Fora da grandeza do gesto, me incentivou também de pensar sobre a implicação daquilo. E pensei que além de uma posição ética em relação ao outro, a humildade implica em uma posição prática: dar espaço ao outro/a de te falar, mostrar, ensinar algo. Porque juntos a gente realmente aprende coisas diferentes, de que quando aprendemos sozinhos.

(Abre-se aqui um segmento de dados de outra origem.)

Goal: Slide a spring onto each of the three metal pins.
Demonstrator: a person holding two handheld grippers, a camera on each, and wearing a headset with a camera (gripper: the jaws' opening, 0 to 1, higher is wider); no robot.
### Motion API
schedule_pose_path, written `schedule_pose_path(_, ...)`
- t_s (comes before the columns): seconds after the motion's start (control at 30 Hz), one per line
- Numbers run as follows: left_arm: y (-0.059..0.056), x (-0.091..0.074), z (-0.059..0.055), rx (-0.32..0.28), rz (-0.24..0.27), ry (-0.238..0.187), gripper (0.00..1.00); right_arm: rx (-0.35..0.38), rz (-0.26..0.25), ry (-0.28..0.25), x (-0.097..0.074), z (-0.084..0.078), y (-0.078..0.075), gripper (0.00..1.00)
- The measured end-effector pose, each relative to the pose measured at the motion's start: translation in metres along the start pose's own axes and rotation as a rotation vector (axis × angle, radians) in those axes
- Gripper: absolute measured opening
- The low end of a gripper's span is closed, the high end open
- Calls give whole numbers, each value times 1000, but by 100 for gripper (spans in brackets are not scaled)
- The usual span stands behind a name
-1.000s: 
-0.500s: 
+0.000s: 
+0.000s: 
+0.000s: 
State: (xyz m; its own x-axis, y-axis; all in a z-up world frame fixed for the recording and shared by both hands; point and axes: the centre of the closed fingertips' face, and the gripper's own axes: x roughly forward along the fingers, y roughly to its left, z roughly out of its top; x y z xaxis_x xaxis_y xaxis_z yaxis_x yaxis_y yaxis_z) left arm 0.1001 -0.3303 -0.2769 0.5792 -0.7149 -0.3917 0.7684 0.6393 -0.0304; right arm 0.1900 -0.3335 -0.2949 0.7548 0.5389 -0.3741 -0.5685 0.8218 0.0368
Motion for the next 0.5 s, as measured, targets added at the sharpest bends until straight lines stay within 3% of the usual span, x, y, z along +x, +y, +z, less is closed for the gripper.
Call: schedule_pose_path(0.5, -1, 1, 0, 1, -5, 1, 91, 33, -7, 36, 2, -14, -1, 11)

Isto a capoeira nos também mostra: há coisas que podemos treinar sozinhos – movimentos, técnicas, músicas – mas há outras que só podemos fazer e aprender com outros, no grupo. A cultura oral, a base da tradição de capoeira, também é baseado no grupo, na dependência do outro com quem a história é partilhada.

 

A medida em que conseguimos praticar a humildade, não só com quem respeitamos mas especialmente com quem nunca iremos concordar, determina o tamanho de nossa aprendizagem. Porque, é aquela pessoa, que vira o nosso mundo de cabeça para baixo, que representa algo que sempre excluímos da nossa percepção. E no momento que conseguimos escutar-lhe e realmente ver o que ela representa para nós, ela nos obriga a mudar nossa sensibilidade, e a nossa percepção. Ela nos mostra uma outra realidade; e assim muda a nossa.[2]

 

Claro que isto pode ser um processo doloroso; não passamos tanto tempo e energia excluindo-o? Então para mim, praticar uma verdadeira humildade não é nada fácil…mas na próxima vez, não esqueço de agradecer ao meu “inimigo”, sendo em ou fora de mim.

 

Continuamos aprendendo juntos.

 

Carybé pe do berimbay

 

[1] Isto não é a mesma coisa que a modéstia, que é o sentimento de velar-se quanto as qualidades intelectuais e morais (oposto de vaidade), a moderação em aparência ou ação, não desejando atrair atenção imprópria para si. Tampouco a humildade é a falsa modéstia: que é vangloriar-se auto-humilhando-se falsamente.

 

[2] É um argumento que é elaborado pelo filosofo francês Jacques Rancière, por exemplo no livro Disagreement: Politics and Philosophy, University of Minnesota Press, Minnesota, 1999.